Please review and respond to my previous comment which you had previously dismissed as it is now directly relevant.
 
  • #39
jartsa said:
Well I guess I need to make some design changes:

A cyclist has a paint roller attached to the end of the handlebar, he drives past a wall onto which the roller paints a line.

Now I claim this bike-paint roller device is a kind of a rocket, the propellant is the paint, the momentum of the propellant goes to the rest of the rocket and nowhere else.
Since you seem to be attempting to eliminate friction with the wall, why not eliminate the wall?

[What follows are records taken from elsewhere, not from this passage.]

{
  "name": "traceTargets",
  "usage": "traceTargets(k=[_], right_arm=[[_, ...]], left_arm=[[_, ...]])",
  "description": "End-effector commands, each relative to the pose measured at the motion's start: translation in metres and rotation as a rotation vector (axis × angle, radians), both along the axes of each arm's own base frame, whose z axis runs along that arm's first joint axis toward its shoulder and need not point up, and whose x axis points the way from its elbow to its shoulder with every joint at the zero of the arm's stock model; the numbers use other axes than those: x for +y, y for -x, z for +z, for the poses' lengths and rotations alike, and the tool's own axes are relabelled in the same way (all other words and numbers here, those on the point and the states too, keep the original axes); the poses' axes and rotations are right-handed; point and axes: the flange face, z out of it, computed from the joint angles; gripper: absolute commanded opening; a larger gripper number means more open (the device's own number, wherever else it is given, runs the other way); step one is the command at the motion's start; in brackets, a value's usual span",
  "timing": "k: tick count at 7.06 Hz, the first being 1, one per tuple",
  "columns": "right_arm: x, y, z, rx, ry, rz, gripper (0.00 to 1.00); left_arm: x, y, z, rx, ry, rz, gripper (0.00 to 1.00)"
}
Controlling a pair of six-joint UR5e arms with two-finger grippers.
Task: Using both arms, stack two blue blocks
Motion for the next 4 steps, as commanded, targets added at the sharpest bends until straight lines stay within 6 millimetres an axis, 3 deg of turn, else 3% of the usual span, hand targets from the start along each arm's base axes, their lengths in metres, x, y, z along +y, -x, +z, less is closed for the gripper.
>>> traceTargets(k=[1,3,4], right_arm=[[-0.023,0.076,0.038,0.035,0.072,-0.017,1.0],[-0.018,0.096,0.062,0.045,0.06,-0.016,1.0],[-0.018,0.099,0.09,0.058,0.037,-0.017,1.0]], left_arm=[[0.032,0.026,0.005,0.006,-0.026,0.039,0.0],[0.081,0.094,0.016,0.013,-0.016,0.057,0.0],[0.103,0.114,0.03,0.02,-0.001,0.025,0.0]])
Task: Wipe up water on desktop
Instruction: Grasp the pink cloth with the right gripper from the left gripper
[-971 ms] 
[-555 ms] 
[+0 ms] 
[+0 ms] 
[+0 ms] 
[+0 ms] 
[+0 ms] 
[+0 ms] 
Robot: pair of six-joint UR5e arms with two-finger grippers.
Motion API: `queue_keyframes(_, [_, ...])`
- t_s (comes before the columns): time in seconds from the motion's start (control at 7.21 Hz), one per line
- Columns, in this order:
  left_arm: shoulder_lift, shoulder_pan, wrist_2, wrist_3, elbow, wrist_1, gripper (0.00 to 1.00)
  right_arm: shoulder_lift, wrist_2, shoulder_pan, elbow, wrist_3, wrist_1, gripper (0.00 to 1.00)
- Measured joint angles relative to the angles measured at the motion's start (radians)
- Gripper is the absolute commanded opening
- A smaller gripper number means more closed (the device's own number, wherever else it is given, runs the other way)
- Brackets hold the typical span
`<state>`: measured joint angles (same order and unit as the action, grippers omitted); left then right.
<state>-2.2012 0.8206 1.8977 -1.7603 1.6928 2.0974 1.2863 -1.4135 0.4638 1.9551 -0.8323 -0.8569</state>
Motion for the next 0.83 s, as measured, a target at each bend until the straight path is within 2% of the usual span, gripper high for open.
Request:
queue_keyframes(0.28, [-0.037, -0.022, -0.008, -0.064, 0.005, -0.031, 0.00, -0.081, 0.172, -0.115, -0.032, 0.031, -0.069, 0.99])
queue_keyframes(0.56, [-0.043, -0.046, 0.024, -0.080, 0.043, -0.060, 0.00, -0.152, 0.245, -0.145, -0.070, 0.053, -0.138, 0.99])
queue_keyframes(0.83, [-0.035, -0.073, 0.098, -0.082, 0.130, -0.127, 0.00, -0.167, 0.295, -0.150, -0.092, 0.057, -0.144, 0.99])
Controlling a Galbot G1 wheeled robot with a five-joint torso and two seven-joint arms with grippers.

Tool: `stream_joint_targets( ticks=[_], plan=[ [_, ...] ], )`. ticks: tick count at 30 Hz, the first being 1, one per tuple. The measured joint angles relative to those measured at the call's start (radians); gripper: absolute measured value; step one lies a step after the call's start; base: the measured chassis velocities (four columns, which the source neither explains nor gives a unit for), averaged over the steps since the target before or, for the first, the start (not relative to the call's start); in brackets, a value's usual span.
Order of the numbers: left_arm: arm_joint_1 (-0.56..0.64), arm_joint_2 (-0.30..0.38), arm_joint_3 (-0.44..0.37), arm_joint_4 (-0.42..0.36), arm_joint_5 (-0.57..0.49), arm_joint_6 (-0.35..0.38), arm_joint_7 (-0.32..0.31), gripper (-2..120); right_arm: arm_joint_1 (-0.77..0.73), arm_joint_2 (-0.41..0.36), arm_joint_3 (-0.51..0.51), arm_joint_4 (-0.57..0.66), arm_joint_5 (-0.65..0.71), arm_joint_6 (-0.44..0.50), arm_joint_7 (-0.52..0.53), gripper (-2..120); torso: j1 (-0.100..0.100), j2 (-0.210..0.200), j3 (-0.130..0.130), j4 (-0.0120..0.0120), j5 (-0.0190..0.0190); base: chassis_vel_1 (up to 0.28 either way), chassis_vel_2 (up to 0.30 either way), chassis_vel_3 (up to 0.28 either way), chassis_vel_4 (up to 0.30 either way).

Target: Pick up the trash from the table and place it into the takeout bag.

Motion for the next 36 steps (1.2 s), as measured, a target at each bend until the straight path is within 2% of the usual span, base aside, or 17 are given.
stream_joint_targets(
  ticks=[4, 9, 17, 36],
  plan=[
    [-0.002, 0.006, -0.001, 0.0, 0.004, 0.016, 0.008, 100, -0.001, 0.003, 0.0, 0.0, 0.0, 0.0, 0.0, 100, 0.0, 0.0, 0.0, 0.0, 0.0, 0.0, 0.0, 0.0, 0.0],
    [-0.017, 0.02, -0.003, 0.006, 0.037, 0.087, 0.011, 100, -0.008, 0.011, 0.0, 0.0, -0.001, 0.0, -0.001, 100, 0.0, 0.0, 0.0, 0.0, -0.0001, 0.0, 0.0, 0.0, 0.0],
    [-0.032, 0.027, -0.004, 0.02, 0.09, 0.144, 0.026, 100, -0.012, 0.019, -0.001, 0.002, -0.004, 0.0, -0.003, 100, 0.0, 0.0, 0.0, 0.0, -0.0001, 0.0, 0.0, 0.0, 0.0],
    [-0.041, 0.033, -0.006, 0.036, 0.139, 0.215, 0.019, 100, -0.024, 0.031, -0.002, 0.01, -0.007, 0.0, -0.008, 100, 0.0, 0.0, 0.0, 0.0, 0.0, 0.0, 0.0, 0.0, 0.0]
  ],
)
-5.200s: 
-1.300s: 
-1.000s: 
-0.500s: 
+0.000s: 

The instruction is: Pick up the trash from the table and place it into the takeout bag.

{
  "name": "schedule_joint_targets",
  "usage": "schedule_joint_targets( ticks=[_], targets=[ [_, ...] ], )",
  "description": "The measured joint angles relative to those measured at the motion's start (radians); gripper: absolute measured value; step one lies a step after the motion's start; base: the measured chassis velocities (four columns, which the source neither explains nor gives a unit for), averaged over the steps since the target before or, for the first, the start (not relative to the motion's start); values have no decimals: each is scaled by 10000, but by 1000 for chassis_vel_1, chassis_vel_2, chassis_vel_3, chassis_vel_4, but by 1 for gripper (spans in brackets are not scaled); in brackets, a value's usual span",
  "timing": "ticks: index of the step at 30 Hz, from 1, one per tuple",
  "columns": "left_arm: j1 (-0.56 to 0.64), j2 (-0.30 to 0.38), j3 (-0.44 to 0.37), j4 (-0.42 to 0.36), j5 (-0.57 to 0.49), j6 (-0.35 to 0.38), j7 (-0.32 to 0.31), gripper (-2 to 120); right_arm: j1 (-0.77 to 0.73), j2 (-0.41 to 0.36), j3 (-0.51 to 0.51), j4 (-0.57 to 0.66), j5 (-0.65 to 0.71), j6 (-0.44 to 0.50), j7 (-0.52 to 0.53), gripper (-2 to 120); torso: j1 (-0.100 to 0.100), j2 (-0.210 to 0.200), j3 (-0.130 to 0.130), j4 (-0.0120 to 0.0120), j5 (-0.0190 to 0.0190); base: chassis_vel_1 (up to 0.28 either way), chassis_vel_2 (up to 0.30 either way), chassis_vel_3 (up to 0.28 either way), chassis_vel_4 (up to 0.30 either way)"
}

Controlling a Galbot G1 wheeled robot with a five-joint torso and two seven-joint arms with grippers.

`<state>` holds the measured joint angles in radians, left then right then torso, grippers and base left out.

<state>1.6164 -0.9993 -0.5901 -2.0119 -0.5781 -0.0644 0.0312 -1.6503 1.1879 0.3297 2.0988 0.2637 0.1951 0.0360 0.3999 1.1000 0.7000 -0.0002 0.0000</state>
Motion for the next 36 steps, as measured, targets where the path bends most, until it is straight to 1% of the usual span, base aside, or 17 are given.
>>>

You are a passenger in a weightless environment of some sort. You have a long roll of transparent wrap which you have removed from the box. You look at the roll end on and see that the wrap winds in a long clockwise spiral path from the center toward the outside. You give the roll a hard spin in the clockwise direction. The right hand edge is moving "down" and the left hand edge is moving "up".

You trigger a release of some sort exactly when the leading edge of the plastic is at the right hand side of the roll. The freed wrap proceeds in a straight line downward.

You watch as the cardboard tube inside the plastic roll rises slowly in the air despite the absence of any external force on the tube+wrap system.

Is that a scenario you are after? Did you want to claim any violations of conservation of momentum, angular momentum or energy based on its predicted behavior?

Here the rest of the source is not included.